— What to do —
The output is the lines below from the one with "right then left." through the one with "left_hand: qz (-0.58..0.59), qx", both included, printed exactly and with no other line.

— Provided data —
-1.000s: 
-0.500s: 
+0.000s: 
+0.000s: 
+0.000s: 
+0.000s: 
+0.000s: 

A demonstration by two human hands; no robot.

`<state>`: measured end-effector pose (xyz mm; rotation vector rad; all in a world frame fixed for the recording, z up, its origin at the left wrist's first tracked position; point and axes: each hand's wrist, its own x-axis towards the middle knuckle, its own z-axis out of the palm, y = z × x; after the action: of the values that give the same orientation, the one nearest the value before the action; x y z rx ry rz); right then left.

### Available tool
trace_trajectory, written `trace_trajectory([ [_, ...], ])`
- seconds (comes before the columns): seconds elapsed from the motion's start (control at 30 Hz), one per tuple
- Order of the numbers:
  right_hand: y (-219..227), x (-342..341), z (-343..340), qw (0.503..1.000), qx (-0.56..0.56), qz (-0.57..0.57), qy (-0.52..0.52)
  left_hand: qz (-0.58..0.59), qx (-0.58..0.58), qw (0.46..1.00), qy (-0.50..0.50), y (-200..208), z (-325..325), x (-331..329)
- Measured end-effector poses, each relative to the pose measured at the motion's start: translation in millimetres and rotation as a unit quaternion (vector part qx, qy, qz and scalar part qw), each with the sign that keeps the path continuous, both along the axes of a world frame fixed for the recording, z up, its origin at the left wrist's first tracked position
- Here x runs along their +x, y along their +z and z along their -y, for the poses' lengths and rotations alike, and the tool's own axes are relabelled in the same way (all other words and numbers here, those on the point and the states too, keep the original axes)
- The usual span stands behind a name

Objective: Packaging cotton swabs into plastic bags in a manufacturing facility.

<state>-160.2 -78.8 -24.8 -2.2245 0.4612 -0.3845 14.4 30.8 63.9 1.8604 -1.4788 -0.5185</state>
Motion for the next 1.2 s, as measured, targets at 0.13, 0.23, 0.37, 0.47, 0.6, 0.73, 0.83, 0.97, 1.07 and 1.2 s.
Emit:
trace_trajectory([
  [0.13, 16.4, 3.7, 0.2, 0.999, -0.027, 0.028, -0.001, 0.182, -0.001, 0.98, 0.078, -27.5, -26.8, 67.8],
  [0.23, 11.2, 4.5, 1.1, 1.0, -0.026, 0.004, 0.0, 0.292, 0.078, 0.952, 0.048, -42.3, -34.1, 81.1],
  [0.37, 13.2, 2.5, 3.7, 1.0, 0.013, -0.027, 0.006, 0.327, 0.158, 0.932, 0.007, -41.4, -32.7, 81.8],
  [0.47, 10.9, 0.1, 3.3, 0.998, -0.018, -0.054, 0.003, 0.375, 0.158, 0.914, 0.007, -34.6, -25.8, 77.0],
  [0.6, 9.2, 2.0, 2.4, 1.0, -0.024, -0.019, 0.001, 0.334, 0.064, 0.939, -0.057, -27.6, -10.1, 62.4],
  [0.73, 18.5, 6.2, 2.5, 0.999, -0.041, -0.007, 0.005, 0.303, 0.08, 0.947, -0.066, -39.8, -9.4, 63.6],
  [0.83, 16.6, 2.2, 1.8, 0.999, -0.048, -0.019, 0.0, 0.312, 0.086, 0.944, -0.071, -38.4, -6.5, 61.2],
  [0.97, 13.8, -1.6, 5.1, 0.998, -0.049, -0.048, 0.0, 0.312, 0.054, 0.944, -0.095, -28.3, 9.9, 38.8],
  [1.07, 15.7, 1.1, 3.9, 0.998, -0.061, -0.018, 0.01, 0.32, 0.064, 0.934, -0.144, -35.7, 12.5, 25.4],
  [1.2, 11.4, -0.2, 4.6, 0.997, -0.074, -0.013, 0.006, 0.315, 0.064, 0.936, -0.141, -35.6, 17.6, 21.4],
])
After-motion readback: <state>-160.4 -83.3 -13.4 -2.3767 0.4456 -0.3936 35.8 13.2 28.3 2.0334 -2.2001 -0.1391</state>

— Reply to the exercise —
`<state>`: measured end-effector pose (xyz mm; rotation vector rad; all in a world frame fixed for the recording, z up, its origin at the left wrist's first tracked position; point and axes: each hand's wrist, its own x-axis towards the middle knuckle, its own z-axis out of the palm, y = z × x; after the action: of the values that give the same orientation, the one nearest the value before the action; x y z rx ry rz); right then left.

### Available tool
trace_trajectory, written `trace_trajectory([ [_, ...], ])`
- seconds (comes before the columns): seconds elapsed from the motion's start (control at 30 Hz), one per tuple
- Order of the numbers:
  right_hand: y (-219..227), x (-342..341), z (-343..340), qw (0.503..1.000), qx (-0.56..0.56), qz (-0.57..0.57), qy (-0.52..0.52)
  left_hand: qz (-0.58..0.59), qx (-0.58..0.58), qw (0.46..1.00), qy (-0.50..0.50), y (-200..208), z (-325..325), x (-331..329)

What needed an answer now has one.